能瀬さん)産婦人科でも力を入れていて、今は産婦人科医全員が手にする「診療ガイドライン」に、この三主徴に関連する情報が記載されています。実際、「アスリート外来」を開設する産婦人科も増えてきました。 また、トップレベルのアスリートにとっては、処方時にアンチ・ドーピングの事まで理解してくれる産婦人科医がいるかどうかは死活問題です。最近では、トップ選手が月経について発信する機会も増えていて、10年前と比べて大きな変化を感じます。まだまだ道半ばではありますが・・・。
女性アスリートの月経の課題に対しては、どのような対応をされていますか?
能瀬さん)個々の状況によって異なりますが、エネルギー不足による無月経の場合は、すぐにホルモン療法を行うのではなく、まずは運動によるエネルギー消費量と食事からのエネルギー摂取量のバランスを改善して、炭水化物を中心にエネルギー摂取量を増やす指導をします。エネルギー不足の改善を行わないと、ホルモン値が正常に戻らず自然月経の再開は望めません。ホルモン療法などの対処法に移ったとしても、エネルギー不足の改善は継続する事が重要です。

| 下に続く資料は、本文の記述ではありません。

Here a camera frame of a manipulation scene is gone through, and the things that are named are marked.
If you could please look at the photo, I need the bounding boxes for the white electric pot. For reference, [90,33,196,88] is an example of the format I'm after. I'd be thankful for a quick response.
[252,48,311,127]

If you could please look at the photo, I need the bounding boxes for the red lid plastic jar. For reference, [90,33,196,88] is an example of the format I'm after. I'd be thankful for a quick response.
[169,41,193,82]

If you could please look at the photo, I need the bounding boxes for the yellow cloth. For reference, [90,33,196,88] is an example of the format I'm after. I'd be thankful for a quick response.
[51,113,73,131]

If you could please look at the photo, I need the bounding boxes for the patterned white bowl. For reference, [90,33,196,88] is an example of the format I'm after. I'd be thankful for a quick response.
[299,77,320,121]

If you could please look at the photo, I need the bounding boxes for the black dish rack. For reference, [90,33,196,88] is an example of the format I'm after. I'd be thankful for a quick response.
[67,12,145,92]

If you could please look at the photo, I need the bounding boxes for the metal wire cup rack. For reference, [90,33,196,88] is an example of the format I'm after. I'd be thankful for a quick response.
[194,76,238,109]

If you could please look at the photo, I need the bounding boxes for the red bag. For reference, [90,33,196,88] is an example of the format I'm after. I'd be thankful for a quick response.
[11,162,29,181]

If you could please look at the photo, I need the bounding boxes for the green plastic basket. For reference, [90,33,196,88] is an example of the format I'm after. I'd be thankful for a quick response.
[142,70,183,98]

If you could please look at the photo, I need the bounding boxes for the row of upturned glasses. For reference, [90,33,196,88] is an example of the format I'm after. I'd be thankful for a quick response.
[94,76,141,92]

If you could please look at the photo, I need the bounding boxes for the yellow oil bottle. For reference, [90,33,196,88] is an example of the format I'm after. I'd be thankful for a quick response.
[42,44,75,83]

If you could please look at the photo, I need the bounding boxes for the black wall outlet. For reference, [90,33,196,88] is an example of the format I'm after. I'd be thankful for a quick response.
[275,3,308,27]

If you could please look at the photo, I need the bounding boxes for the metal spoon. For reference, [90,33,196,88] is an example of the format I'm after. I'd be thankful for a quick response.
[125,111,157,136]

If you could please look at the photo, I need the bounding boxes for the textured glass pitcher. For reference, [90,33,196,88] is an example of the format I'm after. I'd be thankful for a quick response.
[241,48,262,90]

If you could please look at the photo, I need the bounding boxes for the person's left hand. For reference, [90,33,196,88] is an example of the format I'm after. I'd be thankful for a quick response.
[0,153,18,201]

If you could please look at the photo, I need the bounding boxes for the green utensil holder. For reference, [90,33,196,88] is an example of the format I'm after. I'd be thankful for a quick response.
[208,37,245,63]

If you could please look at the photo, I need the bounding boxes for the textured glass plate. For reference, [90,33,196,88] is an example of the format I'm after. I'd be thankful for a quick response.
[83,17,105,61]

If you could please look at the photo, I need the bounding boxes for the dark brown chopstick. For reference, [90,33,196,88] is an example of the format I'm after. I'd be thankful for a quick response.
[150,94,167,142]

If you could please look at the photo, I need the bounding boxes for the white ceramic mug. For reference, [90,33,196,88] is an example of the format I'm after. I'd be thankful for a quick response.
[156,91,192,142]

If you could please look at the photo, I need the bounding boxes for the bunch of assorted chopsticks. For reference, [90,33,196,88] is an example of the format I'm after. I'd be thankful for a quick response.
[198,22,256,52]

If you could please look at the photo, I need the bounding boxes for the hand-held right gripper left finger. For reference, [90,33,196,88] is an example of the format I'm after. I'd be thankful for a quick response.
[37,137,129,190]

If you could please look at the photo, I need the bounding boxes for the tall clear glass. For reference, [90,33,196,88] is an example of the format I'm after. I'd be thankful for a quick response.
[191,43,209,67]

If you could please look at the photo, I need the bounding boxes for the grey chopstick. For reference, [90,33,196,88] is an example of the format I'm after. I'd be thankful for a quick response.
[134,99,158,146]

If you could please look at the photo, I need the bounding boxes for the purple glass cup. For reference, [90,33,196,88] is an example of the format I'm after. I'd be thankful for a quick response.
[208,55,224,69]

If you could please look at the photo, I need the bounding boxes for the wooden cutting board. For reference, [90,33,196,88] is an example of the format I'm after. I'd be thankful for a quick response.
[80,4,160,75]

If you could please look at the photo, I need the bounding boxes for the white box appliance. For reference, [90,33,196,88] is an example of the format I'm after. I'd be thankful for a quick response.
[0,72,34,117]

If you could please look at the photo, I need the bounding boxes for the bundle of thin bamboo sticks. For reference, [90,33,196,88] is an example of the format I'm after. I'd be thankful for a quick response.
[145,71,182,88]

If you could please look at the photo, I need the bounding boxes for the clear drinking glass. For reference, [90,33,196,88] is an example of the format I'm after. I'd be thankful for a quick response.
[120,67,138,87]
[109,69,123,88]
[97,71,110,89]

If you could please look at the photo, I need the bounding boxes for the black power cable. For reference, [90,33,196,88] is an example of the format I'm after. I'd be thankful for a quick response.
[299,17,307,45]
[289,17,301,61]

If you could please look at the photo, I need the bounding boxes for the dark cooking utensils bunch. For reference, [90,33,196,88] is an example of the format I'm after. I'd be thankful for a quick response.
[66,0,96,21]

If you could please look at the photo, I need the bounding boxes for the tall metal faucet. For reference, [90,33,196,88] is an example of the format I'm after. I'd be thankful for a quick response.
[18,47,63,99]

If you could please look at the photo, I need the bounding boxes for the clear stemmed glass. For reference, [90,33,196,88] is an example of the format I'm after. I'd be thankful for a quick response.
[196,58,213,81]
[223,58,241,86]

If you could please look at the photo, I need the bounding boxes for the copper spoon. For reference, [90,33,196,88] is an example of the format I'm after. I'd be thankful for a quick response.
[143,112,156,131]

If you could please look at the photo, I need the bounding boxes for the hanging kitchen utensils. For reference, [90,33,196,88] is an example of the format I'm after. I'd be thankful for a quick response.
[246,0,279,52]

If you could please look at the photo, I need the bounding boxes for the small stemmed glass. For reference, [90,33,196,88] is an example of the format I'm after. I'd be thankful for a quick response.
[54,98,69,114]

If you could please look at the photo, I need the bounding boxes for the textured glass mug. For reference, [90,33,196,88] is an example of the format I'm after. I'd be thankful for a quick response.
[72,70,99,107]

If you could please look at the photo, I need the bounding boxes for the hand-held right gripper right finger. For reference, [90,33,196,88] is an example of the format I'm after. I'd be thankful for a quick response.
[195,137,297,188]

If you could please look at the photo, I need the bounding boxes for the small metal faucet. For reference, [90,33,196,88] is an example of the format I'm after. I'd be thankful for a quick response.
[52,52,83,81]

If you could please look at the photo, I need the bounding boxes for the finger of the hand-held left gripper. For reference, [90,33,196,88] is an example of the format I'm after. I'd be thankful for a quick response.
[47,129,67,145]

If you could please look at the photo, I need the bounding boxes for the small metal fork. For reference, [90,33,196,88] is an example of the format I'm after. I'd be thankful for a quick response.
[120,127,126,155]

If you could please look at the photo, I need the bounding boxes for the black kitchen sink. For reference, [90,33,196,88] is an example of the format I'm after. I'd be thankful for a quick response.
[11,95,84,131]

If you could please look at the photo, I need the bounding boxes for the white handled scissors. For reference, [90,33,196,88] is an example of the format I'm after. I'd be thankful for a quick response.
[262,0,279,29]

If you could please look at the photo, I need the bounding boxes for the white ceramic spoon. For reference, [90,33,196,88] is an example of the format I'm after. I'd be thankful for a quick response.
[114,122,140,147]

一方、「月経の量が多い」「月経前症候群(生理前に起こる心や身体の不調)が辛い」や、「試合と月経時期が重なるのが嫌だ」という悩みなどには、「低用量ピル」や「プロゲスチン製剤」を処方します。「プロゲスチン製剤」は、副作用が比較的少なく、アスリートへの処方において今後主流になっていくと考えています。
今後の取り組み
これらの女性課題に対して、今後どのように取り組まれていきますか?
能瀬さん)現在、トップアスリートに対しては、指導者はもちろん健康管理サポートの体制が充実しているので、誰かが問題に気付いて受診に繋がっているケースが多いと思います。しかし、一般の生活においてはそのような環境が整っていません。運動系の部活動を頑張る子、さらにはスポーツをしていない子も含めて、例えば、学校で「最後にいつ生理がきたか」などについて定期的にアンケートを取り、養護教諭から医療機関につなげられるような仕組みが必要だと感じています。
特に、骨粗しょう症に関しては骨量が増える10代で対応しないと手遅れになるので、「エネルギー不足」に関わる栄養の事以外にも性教育や婦人科系の知識まで、学校ともっと連携しながらしっかりと教えていける環境を作っていくのが理想的だと思います。
加えて、無関心層の巻き込みが課題です。近年は、各地で行う女性アスリートの健康問題に関する講習会にも参加者が増えてきました。それは大変喜ばしい事なのですが、講習会に来る方はそもそも関心のある方が多いのです。パフォーマンス向上のための必須情報として、女性スポーツに携わるすべての方に、関心と知識を持ってほしいと思います。
男性指導者は、女性アスリートからの相談をどう受け止めたらいいか悩んでいる方が多いと思われますが、どうすれば良いのでしょうか?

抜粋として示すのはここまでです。